Diz o bom-senso que os pratos nacionais devem ser confecionados com alimentos produzidos  localmente, que sejam abundantes e fáceis de obter. Por exemplo, os brasileiros puseram carne de vaca a assar para fazer o típico churrasco e os japoneses pegaram no arroz e no peixe cru e inventaram o sushi. Como os portugueses gostam de desafios, resolveram percorrer milhares de quilómetros até aos mares frios e perigosos do Atlântico Norte, para arriscar a vida a pescar bacalhau (Gadus morhua). Graças a essa decisão, este peixe é um dos alimentos mais típicos em Portugal, apesar de não existir em águas nacionais.
De facto, o bacalhau prefere viver mais a norte, com temperaturas que variam geralmente entre 2 e 8ºC, desempenhando o papel de predador voraz que vagueia perto do fundo à procura da próxima refeição, seja ela peixe, lula, crustáceo, mexilhão ou mesmo bacalhau juvenil. Ou seja, o bacalhau graúdo às vezes come o miúdo, evitando assim que este se torne crescido. Se tal não acontecer, pode atingir dois metros de comprimento e quase 100 quilos, vivendo até aos 25 anos. Esta espécie está classificada como "Vulnerável", estimando-se que, nos últimos 150 anos, alguns stocks na América do Norte tenham tido uma redução de 96 por cento.
A relação dos portugueses com o bacalhau remonta ao século X, quando ainda nem sequer tínhamos país. Depois de uns ataques falhados na Península Ibérica, os Vikings optaram antes por trocar bacalhau seco pelo afamado sal que aqui se produzia. Aliás, o bacalhau seco foi usado como moeda de troca em diversos períodos ao longo da História, não só na Europa como também no Canadá e na Gronelândia. Presumo que fosse difícil andar com postas secas de bacalhau na carteira em vez de notas, mas esses povos antigos lá teriam as suas estratégias. No século XIV, os pescadores portugueses obtiveram permissão para pescarem bacalhau na costa inglesa, e no início do século XVI, já o Rei D. Manuel I cobrava o dízimo do peixe pescado na Terra Nova (Canadá) que chegava aos portos do Minho e de Aveiro.
A frota pesqueira de bacalhau continuou a crescer, mas com a perda de independência de Portugal a favor de Espanha, foi tudo por água abaixo. É que a maioria destas embarcações foram requisitadas pelos espanhóis para invadir Inglaterra em 1588, tendo sido destruídas quando a "Armada Invencível" espanhola, afinal, foi vencida.
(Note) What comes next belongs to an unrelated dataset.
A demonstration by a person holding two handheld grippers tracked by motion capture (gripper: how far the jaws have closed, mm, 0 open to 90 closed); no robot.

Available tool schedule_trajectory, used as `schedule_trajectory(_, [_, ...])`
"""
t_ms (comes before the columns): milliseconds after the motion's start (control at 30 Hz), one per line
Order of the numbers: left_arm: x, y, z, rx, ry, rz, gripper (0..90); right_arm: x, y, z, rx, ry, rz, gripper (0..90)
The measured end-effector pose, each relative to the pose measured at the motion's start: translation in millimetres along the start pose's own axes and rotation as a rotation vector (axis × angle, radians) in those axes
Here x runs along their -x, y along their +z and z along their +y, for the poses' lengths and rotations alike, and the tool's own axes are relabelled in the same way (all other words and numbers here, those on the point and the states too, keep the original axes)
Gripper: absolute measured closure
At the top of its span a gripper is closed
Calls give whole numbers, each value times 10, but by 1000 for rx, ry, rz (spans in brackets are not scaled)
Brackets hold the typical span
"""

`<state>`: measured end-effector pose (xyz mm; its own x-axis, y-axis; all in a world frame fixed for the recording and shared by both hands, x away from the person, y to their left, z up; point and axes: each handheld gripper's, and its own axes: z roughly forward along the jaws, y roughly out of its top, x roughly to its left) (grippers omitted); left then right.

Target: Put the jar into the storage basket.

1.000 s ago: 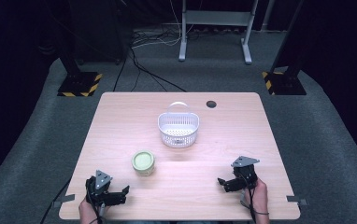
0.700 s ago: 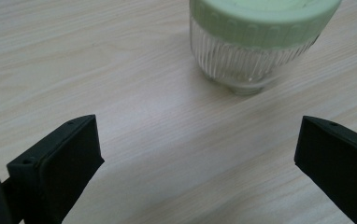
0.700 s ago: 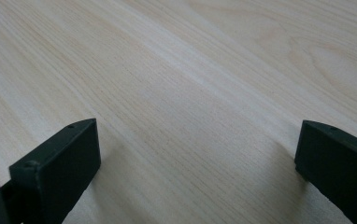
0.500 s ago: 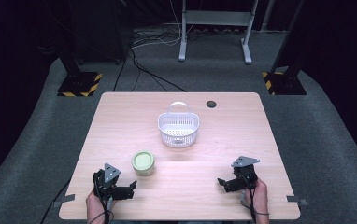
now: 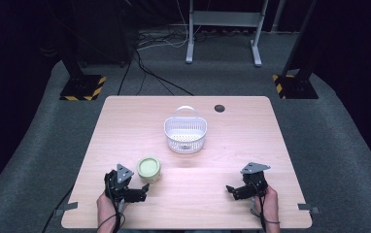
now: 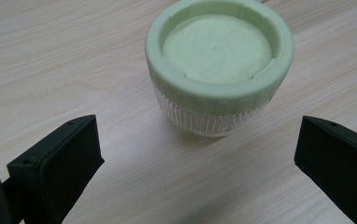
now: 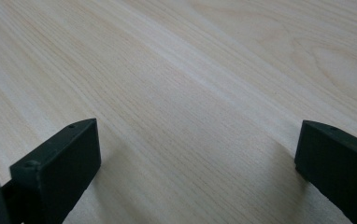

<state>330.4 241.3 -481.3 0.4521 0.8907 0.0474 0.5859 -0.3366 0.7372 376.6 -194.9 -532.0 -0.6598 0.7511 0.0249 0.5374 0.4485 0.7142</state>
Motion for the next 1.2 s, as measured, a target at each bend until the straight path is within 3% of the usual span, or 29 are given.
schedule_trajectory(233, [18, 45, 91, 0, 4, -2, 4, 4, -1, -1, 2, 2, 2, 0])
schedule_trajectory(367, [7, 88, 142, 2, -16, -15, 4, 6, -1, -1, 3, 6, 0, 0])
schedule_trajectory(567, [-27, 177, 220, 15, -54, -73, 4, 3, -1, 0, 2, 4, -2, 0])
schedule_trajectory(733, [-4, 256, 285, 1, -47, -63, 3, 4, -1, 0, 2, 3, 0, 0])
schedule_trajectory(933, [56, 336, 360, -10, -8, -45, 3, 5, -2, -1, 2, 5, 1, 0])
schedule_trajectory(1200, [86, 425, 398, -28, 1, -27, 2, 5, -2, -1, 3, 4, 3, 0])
Infelizmente, a regra que até as crianças conhecem de quem estraga velho paga novo não foi aqui aplicada. Como consequência, o comércio de bacalhau em Portugal passou a ser dominado pelos ingleses, tendo havido um ressurgimento de uma frota de bacalhau no nosso país apenas no século XIX. Durante o Estado Novo, e sobretudo depois da Segunda Guerra Mundial, fez-se um investimento na modernização desta frota. Em 1967, a pesca de bacalhau feita por portugueses atingiu a percentagem recorde de 78% do consumo nacional. Com o declínio de alguns dos stocks onde pescávamos, restrições à pesca, competição com outros países e redução de cotas impostas pela União Europeia, Portugal voltou a ser muito dependente da importação deste peixe de outros países.
Mas o bacalhau continua tão enraizado na nossa cultura que nós mal nos apercebemos disso. Por exemplo, só quando tentei explicar a uns amigos ingleses que aquilo que estava de molho na cozinha que não era roupa malcheirosa, mas sim um peixe delicioso que íamos comer ao jantar é que percebi o quão natural esta prática é para nós. Para além disso, é engraçado que a maioria dos portugueses só consiga reconhecer um bacalhau se estiver espalmado, seco e sem cabeça, a fazer lembrar um animal atropelado por um camião-tir há duas semanas.
Como um dos maiores consumidores de bacalhau do Mundo, decidimos parcialmente o seu futuro comprando peixe pescado em stocks considerados sustentáveis e de forma não destrutiva (isto acontece, por exemplo, se estiver rotulado como sendo do Ártico). Pretende-se, assim, evitar o que aconteceu ao bacalhau na Terra Nova, que colapsou no início dos anos 1990 devido ao excesso de pesca e ainda não recuperou desde essa data. Seria um triste fado se daqui a uns anos os portugueses se pusessem a cantar fados tristes sobre a escassez de bacalhau. E a falta de consideração que era substituí-lo nas mil e uma receitas portuguesas e respectivos livros de culinária? É coisa que não se faz a um fiel amigo.